Only when he digresses into a whinge about cell-phone zombies in Manhattan does he sound like a grumpy old man. Otherwise it is an affirming, well pitched talk you imagine might have actually meant something to the students.
Elsewhere – as with the late scientist Stephen Jay Gould who could seduce you in to a piece about complex statistical analysis by opening with a discussion of baseball batting averages – Franzen talks about the crunching but doomed energy of a losing football team which becomes an analogy for the experience of reading James Purdy's novel Eustace Chisholm and the Works. It is a short piece (he was nominating it for an award) and may even make you want to read the book.
His essay on Dostoyevsky's The Gambler – which opens with a litany of familiar, obsessive behaviours (crackheads pushing the pleasure button, recreational eating, people playing video poker) – certainly will as he places the novel in the context of the writer's life, pulls out the thread of addiction as a very modern theme, and the breaking of it as the end of nihilism.
These, and other piece, are interesting and often clever. But elsewhere there are ruminations where the narrative or ideas, such as they are, get lost in digression, anecdote and occasional thoughts, no more so than in the title piece in which he takes himself off to the remote island in the South Pacific named for Alexander Selkirk who allegedly inspired Defoe's Robinson Crusoe.

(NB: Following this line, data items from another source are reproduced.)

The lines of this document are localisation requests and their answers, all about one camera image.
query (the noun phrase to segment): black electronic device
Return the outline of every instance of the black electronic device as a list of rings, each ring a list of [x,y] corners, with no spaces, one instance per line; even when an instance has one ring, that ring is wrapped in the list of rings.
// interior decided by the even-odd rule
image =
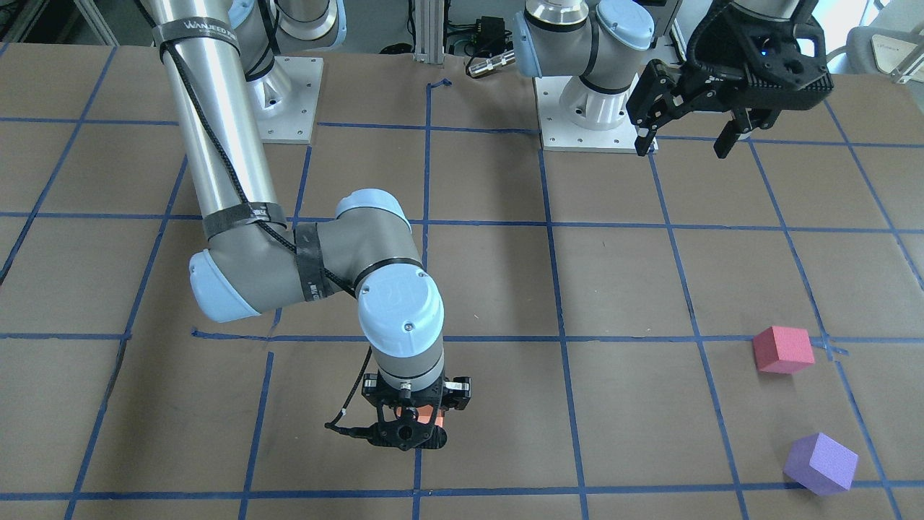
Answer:
[[[690,36],[687,62],[652,60],[626,103],[646,155],[665,124],[693,111],[731,112],[713,149],[725,158],[742,137],[773,126],[783,110],[808,110],[833,90],[824,31],[800,0],[787,19],[715,0]]]
[[[471,38],[475,46],[475,56],[499,56],[507,47],[504,19],[481,17],[475,20],[475,35]]]

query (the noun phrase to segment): purple foam cube
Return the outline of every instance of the purple foam cube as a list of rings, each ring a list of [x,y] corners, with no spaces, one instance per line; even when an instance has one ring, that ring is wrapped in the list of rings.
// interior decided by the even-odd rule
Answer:
[[[793,442],[783,472],[816,495],[850,490],[859,456],[823,433]]]

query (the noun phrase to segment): red foam cube
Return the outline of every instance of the red foam cube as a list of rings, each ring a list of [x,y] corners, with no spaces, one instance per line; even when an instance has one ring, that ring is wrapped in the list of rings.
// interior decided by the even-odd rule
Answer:
[[[754,337],[754,358],[760,372],[777,374],[795,374],[815,364],[807,330],[775,325]]]

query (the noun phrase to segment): black cable
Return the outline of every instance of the black cable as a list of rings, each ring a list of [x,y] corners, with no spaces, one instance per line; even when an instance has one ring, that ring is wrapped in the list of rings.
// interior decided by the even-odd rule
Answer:
[[[729,72],[719,71],[715,65],[699,61],[696,56],[696,48],[699,44],[699,38],[702,37],[707,27],[712,25],[733,2],[734,0],[723,0],[711,13],[707,14],[706,18],[704,18],[703,21],[696,26],[696,29],[693,30],[693,34],[690,35],[690,40],[687,43],[687,63],[692,68],[698,68],[699,70],[708,72],[710,75],[723,80],[742,80],[744,77],[741,75],[732,75]]]
[[[280,15],[280,13],[282,13],[282,9],[281,9],[281,8],[277,8],[277,9],[276,9],[276,19],[273,20],[273,32],[274,32],[274,34],[275,34],[276,31],[279,30],[279,15]],[[262,74],[262,73],[263,73],[262,70],[261,70],[260,72],[256,73],[256,74],[255,74],[254,72],[256,71],[257,67],[260,66],[260,63],[263,62],[263,59],[266,57],[266,55],[270,54],[270,51],[271,51],[271,50],[273,50],[273,44],[272,44],[269,40],[267,40],[267,41],[266,41],[266,48],[263,49],[263,54],[260,55],[260,59],[258,59],[258,60],[256,61],[256,63],[253,64],[253,67],[251,67],[250,70],[248,70],[247,72],[244,73],[244,81],[253,81],[253,80],[256,80],[256,79],[259,78],[259,77],[262,77],[262,75],[263,75],[263,74]]]
[[[362,376],[366,373],[366,367],[369,366],[369,359],[371,357],[372,345],[369,345],[369,350],[366,351],[366,360],[362,362],[362,368],[359,369],[359,374],[356,376],[356,382],[353,383],[353,389],[349,391],[349,395],[347,395],[346,401],[344,401],[344,405],[340,407],[340,412],[337,413],[337,417],[334,417],[334,420],[329,423],[324,423],[324,427],[327,429],[332,429],[339,434],[347,435],[347,430],[349,430],[349,428],[339,427],[337,423],[340,422],[340,419],[342,419],[344,415],[347,414],[347,407],[349,406],[349,402],[353,400],[353,395],[356,393],[356,389],[359,388],[359,383],[362,382]]]

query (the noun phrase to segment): velcro strap
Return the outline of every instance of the velcro strap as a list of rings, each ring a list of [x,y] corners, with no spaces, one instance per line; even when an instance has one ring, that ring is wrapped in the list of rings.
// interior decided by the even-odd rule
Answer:
[[[237,53],[240,54],[240,46],[237,43],[237,35],[231,27],[220,19],[210,19],[205,17],[190,17],[185,19],[175,19],[162,23],[153,29],[154,44],[160,49],[161,55],[164,53],[164,44],[176,40],[185,40],[187,38],[214,38],[234,45]]]
[[[247,226],[259,220],[286,227],[286,213],[281,205],[253,202],[233,205],[207,215],[202,219],[202,226],[205,228],[205,237],[211,240],[218,233]]]
[[[336,289],[325,274],[317,223],[302,222],[295,226],[295,247],[298,279],[305,301],[317,302],[334,294]]]

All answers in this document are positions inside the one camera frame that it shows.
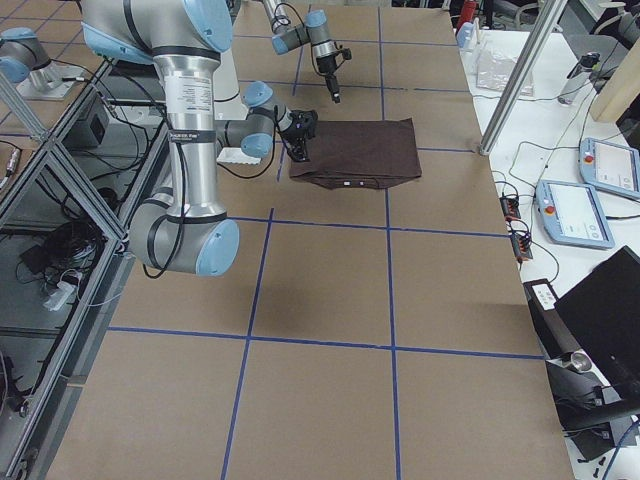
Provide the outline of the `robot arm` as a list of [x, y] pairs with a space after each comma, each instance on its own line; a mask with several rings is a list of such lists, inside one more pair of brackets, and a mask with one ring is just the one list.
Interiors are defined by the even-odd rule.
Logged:
[[285, 1], [262, 1], [262, 5], [273, 33], [274, 51], [283, 55], [309, 45], [314, 72], [324, 79], [331, 100], [339, 104], [341, 94], [336, 72], [352, 59], [352, 53], [332, 38], [325, 12], [312, 10], [302, 18], [295, 7]]
[[233, 264], [239, 227], [217, 194], [217, 157], [238, 147], [266, 156], [279, 135], [295, 161], [307, 160], [315, 111], [291, 110], [264, 82], [242, 100], [242, 120], [214, 111], [214, 73], [231, 47], [232, 21], [223, 1], [86, 1], [82, 27], [96, 54], [153, 65], [165, 95], [171, 174], [136, 209], [130, 249], [147, 267], [220, 276]]

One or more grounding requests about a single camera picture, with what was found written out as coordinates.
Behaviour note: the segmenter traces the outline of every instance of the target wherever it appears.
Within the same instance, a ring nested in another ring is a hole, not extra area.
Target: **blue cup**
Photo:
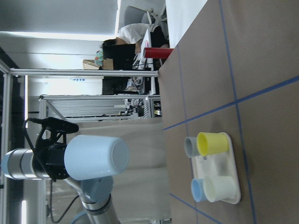
[[[203,181],[203,179],[192,179],[191,181],[191,192],[196,202],[207,200],[204,192]]]

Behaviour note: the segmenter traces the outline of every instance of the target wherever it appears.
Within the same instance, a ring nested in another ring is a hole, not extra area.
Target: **red cup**
[[[144,48],[145,58],[166,59],[172,53],[173,48]]]

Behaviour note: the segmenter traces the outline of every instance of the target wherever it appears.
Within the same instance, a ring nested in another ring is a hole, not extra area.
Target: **wall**
[[[29,96],[46,95],[101,95],[102,77],[30,78]]]
[[[0,31],[111,35],[116,11],[117,0],[2,0]],[[83,69],[101,43],[0,34],[0,46],[22,69]]]

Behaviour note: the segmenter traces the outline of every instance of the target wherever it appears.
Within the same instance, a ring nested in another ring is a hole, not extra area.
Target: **black cable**
[[[137,64],[137,65],[133,65],[133,67],[139,66],[139,65],[147,65],[147,64],[154,64],[154,63]]]
[[[55,221],[54,218],[53,218],[53,212],[52,212],[52,191],[53,191],[53,181],[51,180],[51,187],[50,187],[50,216],[51,216],[52,223],[59,223],[64,218],[65,214],[68,212],[68,210],[71,208],[71,206],[74,204],[75,200],[79,197],[79,195],[77,195],[72,200],[72,202],[69,204],[69,206],[66,208],[66,210],[61,215],[61,217],[57,221]]]
[[[29,137],[29,135],[28,135],[28,133],[27,133],[27,129],[26,129],[26,124],[28,123],[28,121],[29,121],[29,119],[27,119],[27,120],[23,123],[23,131],[24,131],[24,135],[25,135],[25,137],[26,137],[26,140],[27,140],[27,142],[28,142],[30,148],[31,148],[32,151],[35,153],[35,148],[34,148],[32,142],[31,142],[31,140],[30,140],[30,137]]]

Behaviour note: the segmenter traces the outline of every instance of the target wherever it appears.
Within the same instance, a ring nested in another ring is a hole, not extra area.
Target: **cup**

Part travel piece, part discussion of Defoe's novel and some consideration of the life and work of his friend and fellow writer David Foster Wallace who had recently committed suicide (he takes a matchbox of his ashes to spread on the island), it comes off as none of these successfully and makes you wonder if his success has made editors fearful of wielding the blade.
There are also very slight if adeptly written pieces (a drive home with his parents, getting rid of hornets) which sound like good dinner table stories, another whine about cellphone users which segues into his 9/11 reminiscence (every New Yorker has one), his speech at Wallace's memorial service, a brief piece about using the word “then” as a conjunction with no following subject . . .
Although perhaps a stop-gap before his next work of fiction, this collection does have its moments (his travels in China and Cyprus are digressive but circle some key subjects about Man's cruel and indifferent relationship with Nature), but taken as a whole this collection offers no reason for high-fives on anyone's part.